What you have to do: Check every line below for the word "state" and copy the ones that have it.
[Opening Provided material section]
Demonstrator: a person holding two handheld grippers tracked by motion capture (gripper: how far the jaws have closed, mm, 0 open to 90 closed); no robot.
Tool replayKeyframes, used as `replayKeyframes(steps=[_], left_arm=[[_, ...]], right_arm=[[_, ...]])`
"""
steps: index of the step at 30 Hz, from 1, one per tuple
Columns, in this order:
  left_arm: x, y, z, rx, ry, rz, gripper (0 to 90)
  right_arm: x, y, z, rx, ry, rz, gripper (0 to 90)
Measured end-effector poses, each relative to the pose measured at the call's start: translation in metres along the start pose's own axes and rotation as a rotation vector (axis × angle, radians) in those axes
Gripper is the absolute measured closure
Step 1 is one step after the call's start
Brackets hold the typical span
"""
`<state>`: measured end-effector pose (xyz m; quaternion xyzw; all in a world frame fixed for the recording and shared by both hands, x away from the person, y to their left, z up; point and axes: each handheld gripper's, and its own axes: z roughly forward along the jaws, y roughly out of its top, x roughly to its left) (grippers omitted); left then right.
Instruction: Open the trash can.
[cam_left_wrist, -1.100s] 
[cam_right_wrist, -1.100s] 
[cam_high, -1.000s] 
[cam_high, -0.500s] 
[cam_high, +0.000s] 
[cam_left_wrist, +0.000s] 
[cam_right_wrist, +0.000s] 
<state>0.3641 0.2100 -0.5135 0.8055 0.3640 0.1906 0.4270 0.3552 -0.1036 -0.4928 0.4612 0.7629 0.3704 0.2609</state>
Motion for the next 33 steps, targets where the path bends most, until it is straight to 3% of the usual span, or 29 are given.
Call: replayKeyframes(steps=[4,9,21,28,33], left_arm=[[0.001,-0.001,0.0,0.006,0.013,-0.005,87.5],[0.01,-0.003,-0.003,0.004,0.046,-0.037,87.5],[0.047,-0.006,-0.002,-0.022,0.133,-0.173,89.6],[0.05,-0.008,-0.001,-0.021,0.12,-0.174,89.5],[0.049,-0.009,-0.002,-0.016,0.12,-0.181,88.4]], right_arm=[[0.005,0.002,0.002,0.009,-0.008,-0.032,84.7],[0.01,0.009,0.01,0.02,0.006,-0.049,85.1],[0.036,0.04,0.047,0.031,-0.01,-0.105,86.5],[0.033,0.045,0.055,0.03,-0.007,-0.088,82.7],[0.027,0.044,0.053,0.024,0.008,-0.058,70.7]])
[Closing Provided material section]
Solution below:
`<state>`: measured end-effector pose (xyz m; quaternion xyzw; all in a world frame fixed for the recording and shared by both hands, x away from the person, y to their left, z up; point and axes: each handheld gripper's, and its own axes: z roughly forward along the jaws, y roughly out of its top, x roughly to its left) (grippers omitted); left then right.
<state>0.3641 0.2100 -0.5135 0.8055 0.3640 0.1906 0.4270 0.3552 -0.1036 -0.4928 0.4612 0.7629 0.3704 0.2609</state>

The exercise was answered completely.